The above problems, Blue Smoke on cold start, idling and on the overrun, can also be caused by wear in the cylinder walls, piston rings and valve guides and, more rarely, the valve seats. In this case, the blue smoke might be noticeable at other times too. Where shrunken valve stem seals have allowed oil to drip out from the valve guides, a depleted oil supply in the guides themselves can result in increased friction between the valve guides and stems, resulting in wear in the metal, particularly when starting the engine from cold. Use a can of Restore Engine Restorer in the correct dosage for your engine plus a bottle of Oil Anti-leak in the same engine oil to knock both problems on the head at the same time. Restore metal surfaces and rejuvenate oil seals to prevent leaks.
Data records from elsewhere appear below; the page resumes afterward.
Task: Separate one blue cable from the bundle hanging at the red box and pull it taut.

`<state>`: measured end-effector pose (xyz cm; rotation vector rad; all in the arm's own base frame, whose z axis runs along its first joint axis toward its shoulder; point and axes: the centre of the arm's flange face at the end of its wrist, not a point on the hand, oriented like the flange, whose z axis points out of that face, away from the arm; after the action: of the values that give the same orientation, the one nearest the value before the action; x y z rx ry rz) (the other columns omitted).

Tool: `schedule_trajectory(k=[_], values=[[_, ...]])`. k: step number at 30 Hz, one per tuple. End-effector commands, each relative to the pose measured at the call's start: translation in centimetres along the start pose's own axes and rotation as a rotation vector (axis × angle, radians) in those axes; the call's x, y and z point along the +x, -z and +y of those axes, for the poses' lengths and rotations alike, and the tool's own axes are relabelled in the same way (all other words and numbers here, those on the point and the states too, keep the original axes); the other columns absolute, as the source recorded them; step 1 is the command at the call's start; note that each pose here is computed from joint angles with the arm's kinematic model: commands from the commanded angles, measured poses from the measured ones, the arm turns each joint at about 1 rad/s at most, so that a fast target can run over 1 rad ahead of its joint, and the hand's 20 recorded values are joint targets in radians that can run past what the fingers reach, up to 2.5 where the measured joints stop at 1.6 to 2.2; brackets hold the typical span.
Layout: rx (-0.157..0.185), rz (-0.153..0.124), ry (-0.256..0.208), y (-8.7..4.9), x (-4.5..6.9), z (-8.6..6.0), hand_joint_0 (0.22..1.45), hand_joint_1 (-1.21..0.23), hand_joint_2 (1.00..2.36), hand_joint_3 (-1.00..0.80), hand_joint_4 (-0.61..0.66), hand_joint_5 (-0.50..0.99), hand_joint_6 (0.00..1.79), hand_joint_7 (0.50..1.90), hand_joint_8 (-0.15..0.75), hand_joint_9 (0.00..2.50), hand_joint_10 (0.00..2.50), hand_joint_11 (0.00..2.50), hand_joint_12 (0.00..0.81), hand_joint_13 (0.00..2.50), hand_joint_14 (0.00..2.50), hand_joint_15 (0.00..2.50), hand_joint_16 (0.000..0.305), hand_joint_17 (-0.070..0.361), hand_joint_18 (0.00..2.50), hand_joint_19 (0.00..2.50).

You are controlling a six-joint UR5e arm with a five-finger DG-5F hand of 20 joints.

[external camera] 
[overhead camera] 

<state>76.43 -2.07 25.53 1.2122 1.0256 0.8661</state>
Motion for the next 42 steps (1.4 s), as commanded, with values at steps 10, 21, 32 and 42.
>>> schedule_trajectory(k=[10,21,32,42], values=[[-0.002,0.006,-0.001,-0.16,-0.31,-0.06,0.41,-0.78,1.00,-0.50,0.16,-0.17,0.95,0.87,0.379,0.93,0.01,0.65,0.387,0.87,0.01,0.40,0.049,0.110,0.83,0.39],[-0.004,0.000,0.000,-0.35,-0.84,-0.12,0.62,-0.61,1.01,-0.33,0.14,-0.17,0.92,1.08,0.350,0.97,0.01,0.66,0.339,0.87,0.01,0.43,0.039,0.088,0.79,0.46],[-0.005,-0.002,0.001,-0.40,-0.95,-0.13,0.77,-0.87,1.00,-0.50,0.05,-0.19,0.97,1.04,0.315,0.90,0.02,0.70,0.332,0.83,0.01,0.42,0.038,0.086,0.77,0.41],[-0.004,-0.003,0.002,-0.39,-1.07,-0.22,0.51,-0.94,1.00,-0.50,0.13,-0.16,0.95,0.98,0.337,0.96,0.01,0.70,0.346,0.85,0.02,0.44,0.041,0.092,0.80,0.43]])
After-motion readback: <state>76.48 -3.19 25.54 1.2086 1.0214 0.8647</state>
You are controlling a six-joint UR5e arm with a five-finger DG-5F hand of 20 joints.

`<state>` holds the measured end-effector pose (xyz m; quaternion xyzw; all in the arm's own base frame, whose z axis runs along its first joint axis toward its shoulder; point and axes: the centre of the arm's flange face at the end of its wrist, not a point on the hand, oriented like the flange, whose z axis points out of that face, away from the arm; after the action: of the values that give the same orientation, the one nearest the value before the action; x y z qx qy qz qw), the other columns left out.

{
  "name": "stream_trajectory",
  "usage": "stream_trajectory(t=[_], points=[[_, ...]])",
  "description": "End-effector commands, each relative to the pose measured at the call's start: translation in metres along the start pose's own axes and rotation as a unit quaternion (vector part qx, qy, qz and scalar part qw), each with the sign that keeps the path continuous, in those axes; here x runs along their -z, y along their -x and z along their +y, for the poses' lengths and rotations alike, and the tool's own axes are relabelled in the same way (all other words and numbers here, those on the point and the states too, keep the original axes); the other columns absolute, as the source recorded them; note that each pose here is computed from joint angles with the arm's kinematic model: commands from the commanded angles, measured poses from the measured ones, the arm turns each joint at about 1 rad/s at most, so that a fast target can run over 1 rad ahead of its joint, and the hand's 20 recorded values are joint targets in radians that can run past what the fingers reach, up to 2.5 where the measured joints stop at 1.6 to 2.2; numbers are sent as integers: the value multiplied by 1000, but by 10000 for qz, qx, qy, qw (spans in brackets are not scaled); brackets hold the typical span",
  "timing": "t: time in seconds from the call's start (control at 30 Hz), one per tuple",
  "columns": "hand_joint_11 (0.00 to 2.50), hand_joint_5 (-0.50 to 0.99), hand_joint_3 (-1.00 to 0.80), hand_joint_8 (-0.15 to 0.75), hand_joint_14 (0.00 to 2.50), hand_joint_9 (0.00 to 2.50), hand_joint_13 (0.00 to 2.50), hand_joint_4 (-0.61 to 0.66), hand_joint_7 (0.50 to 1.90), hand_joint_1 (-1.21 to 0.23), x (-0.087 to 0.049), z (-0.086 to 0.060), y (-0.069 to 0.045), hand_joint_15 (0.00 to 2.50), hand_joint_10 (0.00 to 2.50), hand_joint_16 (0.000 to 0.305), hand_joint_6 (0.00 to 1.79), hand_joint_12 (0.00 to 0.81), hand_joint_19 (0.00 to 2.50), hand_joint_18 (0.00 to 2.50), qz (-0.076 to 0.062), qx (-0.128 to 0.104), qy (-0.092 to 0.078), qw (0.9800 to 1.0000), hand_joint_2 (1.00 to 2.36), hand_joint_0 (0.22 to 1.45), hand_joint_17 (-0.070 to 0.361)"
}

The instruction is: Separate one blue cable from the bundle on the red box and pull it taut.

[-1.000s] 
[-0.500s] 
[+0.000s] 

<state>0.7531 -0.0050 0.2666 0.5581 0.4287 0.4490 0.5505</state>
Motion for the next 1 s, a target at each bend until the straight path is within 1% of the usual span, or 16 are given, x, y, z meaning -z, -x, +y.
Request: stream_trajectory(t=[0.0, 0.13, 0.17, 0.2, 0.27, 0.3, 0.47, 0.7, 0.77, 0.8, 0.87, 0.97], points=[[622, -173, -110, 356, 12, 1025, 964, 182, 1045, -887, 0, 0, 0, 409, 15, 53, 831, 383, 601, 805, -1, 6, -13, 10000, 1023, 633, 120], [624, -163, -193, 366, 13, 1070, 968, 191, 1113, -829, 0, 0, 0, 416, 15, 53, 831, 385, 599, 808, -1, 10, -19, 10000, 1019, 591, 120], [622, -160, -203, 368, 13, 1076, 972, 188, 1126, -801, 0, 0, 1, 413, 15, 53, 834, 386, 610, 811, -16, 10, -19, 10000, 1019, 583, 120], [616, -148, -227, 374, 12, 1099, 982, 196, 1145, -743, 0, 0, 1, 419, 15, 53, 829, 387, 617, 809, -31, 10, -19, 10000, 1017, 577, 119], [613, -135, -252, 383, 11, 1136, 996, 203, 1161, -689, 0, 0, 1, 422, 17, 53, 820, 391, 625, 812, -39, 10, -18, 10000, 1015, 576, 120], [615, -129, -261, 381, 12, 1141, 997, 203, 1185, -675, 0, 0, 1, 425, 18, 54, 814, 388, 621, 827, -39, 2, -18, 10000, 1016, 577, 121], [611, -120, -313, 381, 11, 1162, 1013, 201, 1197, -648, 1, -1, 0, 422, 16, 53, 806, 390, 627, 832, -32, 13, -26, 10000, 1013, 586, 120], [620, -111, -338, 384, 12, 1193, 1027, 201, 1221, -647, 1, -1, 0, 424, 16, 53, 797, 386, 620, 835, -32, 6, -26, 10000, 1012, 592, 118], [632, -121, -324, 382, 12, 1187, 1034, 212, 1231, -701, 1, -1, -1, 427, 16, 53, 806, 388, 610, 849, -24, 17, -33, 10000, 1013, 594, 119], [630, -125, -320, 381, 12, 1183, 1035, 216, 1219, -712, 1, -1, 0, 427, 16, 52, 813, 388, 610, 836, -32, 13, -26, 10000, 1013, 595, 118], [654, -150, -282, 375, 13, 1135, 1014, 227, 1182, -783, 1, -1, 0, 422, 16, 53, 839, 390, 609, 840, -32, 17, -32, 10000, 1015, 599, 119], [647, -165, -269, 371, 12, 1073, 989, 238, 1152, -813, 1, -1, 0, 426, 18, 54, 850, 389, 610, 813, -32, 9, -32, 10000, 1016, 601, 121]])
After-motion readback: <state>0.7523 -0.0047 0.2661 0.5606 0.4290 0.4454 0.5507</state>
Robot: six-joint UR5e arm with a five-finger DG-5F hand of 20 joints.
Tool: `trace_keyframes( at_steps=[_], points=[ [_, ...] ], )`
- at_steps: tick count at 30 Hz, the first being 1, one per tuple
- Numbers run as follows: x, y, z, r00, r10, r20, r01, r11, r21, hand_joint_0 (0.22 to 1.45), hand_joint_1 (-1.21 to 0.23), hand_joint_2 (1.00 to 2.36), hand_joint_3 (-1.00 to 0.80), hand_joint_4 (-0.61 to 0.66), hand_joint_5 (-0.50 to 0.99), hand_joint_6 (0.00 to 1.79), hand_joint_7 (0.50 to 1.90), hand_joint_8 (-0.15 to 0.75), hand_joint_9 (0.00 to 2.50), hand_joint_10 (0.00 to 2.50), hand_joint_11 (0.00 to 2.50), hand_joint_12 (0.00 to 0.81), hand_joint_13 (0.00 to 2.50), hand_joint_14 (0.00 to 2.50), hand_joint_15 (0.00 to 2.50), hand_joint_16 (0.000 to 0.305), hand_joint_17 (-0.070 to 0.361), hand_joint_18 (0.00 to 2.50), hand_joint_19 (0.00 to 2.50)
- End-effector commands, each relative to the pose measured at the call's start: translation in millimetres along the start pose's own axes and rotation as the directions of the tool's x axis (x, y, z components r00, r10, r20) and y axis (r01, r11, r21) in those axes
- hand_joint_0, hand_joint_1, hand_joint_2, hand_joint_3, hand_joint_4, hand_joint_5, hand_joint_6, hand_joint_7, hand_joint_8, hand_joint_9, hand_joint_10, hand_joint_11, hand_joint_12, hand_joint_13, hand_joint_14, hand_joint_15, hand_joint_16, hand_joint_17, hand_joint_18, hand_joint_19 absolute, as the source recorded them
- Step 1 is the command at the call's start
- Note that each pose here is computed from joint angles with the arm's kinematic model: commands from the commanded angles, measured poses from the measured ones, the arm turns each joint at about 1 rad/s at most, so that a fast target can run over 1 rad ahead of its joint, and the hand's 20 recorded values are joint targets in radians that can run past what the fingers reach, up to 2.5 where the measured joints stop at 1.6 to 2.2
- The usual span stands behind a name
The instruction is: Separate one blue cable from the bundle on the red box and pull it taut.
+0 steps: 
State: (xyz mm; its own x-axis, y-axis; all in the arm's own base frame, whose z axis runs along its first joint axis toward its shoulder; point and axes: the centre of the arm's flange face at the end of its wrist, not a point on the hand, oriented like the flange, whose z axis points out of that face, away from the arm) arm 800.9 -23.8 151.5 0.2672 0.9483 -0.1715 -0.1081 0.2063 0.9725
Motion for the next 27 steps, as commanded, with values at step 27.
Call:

Dirty or clogged oil-ways in an engine can prevent the engine hydraulics from delivering sufficient lubrication to the cylinder/piston assembly during start-up, causing friction between poorly lubricated metal to cut wear into the cylinder walls and piston rings. Scratches in the cylinders walls allow oil to escape into the combustion chamber. The oil burns off as Blue Smoke. These are all possibilities that can't be ruled out. Clean the engine using a bottle of Motor Cleaner added to the old oil, fit a new filter to catch any muck released by the Motor Cleaner and then safely dispose of the dirty oil and used filters before refilling the engine with clean oil of the specification and grade recommended for your engine and fitting a permanent fresh oil filter. Most friction-induced wear (not worn valve seats though!) can be addressed with a can of Restorer Engine Restorer added into the fresh oil in the recommended dose.
If you're seeing Blue Smoke on hard acceleration- every time you put your foot down hard to accelerate or to get up a hill - you've got wear in the cylinders and piston-rings. You'll probably notice that the car is a bit sluggish too and you haven't got the torque in the higher gears to get you up hills. The engine will be more fuel thirsty too as it has to work harder to provide the power you're asking of it. These are all classic symptoms of cylinder wear and it's an ideal scenario for the application of a can of Restore Engine Restorer - filling scratches in the cylinder walls and piston rings to restore compression, reduce oil-burn, cure blue smoke emissions and restore fuel economy is what it does best.